L’administration et la gestion d’une propriété incluent l’analyse des caractéristiques et des données propres à sa situation, tant sur les plans économique, géographique, politique, démographique, social et environnemental que sur celui des caractéristiques de son territoire naturel, de sa ville et de ses infrastructures. L’administration d’une propriété dépend étroitement de la gestion technique du bâtiment, dont l’efficacité et la performance exigent la maîtrise de nombreuses innovations technologiques et de systèmes techniques générant une multitude de données
de sources variées. La transformation numérique a procuré de nouveaux moyens de valoriser les multiples données propres à chaque immeuble, prenant la forme d’indicateurs, de mesures, de cibles, en les intégrant dans des tableaux de bord et des outils de prise de décision de plus en plus intelligents. Le défi est désormais d’assurer la rigueur et la fiabilité des données de chaque site et la constance des flux d’information. À l’ère du bâtiment durable, intelligent et «smart» , la performance de la gestion technique d’un bâtiment devient un atout pour les gestionnaires de la propriété et leurs relations avec les locataires et les occupants. Les avancées technologiques et numériques ont contribué à transformer profondément le modèle traditionnel de bail commercial. Celui-ci était fondé sur la location d’une superficie déterminée, le locataire assumant généralement une part des coûts d’entretien et de gestion au prorata de la surface qu’il occupe dans l’immeuble. Le nouveau modèle de bail commercial permet à un propriétaire d’ajouter de la valeur, en offrant un éventail de services additionnels. La relation propriétaire-locataire devient plus étroite et en continue.

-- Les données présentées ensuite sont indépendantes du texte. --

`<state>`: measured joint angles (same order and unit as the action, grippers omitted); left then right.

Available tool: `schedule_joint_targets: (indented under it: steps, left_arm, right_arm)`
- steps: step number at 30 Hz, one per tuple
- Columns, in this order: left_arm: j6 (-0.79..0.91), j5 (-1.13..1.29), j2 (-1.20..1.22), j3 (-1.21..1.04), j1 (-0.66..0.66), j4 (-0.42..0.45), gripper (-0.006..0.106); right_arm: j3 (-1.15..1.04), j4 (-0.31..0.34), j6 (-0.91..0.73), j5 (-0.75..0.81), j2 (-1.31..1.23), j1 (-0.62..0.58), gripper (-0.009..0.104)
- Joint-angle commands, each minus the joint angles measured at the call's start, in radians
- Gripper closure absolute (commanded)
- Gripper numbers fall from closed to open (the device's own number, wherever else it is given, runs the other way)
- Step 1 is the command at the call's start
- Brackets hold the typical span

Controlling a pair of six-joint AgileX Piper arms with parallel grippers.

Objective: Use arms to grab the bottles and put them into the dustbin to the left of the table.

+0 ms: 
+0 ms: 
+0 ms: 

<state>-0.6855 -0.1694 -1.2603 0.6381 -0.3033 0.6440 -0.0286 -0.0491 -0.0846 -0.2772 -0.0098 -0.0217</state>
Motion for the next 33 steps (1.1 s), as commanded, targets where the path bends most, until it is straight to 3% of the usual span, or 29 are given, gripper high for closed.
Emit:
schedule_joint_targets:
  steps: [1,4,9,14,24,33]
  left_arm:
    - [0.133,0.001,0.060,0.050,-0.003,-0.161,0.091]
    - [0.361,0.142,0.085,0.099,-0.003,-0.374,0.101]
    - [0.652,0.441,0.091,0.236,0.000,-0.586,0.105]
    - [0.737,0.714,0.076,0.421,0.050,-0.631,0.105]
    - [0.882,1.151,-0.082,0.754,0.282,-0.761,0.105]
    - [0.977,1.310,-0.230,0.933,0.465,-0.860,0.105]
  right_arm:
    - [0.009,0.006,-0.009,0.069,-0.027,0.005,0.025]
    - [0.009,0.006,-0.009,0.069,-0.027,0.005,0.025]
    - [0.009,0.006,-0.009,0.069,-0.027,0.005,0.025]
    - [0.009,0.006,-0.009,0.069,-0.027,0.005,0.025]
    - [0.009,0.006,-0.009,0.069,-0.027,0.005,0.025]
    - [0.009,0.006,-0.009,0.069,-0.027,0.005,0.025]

C’est le modèle de la servicisation des propriétés immobilières («Proprerty as a Service»). L’utilisation des technologies numériques et l’exploitation des données permettent au gestionnaire de rendre compte au locataire de sa bonne gestion et de l’atteinte des cibles fixées au point de vue de la performance du bâtiment durable (performance énergétique, réduction de GES, gestion des eaux et des déchets, etc.). Le gestionnaire peut aussi rassurer les locataires et les usagers sur sa bonne gestion des risques de sécurité et de santé dans l’immeuble, associées par exemple à la régularité et la qualité des mesures d’entretien et d’hygiène, à la qualité de l’air, à la température, au taux d’humidité, aux impacts des matériaux, à la luminosité, au bruit ambiant, etc.

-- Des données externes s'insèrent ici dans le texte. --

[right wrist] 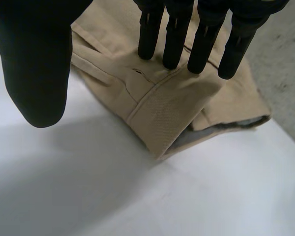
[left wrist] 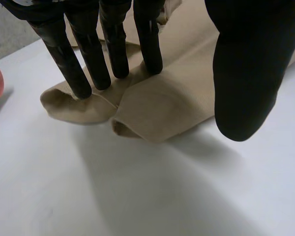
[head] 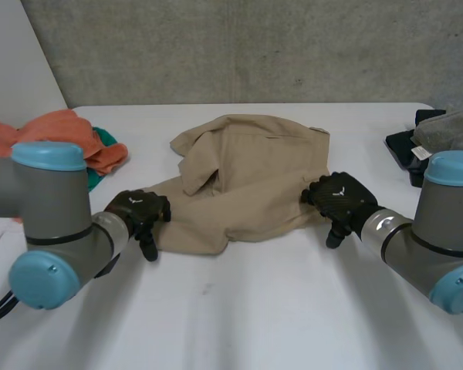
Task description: Fold the laundry.
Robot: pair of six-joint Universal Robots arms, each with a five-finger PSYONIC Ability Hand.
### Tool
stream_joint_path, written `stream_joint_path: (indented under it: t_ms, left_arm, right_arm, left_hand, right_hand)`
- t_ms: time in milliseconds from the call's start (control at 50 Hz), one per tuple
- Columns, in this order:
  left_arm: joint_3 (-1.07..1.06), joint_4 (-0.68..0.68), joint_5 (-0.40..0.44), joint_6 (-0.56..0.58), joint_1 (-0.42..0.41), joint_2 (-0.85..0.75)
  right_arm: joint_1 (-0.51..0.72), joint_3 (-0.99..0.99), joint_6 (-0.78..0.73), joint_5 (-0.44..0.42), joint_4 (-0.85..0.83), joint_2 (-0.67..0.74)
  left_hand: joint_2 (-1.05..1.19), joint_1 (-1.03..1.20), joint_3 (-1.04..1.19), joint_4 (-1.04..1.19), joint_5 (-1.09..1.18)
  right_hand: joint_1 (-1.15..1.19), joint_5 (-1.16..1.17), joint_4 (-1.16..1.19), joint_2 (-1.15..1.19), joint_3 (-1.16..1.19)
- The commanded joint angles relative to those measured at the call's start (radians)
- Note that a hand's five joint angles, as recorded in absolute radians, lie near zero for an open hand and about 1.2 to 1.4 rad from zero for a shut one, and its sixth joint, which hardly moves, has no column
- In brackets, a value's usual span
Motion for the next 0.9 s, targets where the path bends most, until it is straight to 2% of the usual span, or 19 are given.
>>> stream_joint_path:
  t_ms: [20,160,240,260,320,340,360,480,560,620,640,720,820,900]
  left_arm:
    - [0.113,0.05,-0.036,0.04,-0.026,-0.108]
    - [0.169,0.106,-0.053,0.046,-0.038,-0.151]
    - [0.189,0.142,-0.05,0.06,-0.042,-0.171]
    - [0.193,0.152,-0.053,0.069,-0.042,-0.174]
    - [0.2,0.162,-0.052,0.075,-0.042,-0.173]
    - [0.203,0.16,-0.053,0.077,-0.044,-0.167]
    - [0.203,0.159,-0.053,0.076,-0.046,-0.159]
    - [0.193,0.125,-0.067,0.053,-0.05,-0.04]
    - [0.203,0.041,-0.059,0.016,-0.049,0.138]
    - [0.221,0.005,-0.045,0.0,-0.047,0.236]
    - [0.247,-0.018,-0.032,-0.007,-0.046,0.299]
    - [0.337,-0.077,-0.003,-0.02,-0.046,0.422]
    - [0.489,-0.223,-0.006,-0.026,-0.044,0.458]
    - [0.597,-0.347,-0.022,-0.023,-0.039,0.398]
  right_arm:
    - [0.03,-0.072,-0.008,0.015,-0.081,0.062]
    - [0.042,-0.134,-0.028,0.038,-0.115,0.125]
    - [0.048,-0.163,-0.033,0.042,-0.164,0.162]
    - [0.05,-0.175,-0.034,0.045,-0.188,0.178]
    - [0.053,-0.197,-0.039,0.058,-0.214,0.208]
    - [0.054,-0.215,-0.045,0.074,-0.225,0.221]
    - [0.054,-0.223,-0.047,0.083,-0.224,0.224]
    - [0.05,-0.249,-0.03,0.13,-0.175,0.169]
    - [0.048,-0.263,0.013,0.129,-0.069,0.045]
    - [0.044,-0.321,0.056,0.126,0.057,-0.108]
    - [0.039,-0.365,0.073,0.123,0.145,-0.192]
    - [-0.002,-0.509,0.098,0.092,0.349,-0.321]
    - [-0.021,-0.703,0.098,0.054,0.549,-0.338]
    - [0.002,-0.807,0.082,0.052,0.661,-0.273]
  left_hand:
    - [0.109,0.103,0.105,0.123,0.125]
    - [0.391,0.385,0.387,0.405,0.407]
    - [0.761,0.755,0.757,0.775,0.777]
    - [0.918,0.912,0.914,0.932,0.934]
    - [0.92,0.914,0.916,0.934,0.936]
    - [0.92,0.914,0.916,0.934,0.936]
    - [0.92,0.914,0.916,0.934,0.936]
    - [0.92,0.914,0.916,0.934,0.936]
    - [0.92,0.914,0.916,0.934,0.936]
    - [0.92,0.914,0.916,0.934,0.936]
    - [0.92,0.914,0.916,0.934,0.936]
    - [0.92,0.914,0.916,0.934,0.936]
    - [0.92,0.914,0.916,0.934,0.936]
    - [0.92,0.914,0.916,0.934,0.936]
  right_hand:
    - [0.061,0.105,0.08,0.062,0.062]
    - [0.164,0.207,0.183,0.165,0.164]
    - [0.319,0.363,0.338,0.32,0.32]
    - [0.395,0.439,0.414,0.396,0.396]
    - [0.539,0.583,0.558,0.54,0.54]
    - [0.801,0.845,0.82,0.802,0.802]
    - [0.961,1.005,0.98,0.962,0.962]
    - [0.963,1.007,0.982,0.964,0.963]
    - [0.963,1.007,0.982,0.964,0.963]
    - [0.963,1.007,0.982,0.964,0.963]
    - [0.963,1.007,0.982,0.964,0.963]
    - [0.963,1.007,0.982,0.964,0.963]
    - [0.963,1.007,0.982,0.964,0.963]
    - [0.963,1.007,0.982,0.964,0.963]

Le maintien de la constance de la qualité et de la quantité de cette offre de services exige des gestionnaires immobiliers aptes à exploiter un système technologique et numérique de plus en plus sophistiqué. Ces derniers peuvent s'appuyer aussi sur les réseaux de capteurs et l’internet de l’objet pour compléter leur offre de services.
Le plus important défi qu’il reste maintenant à relever est celui de former rapidement les employés appelés à assumer des tâches de plus en plus complexes dans ce nouvel univers numérique.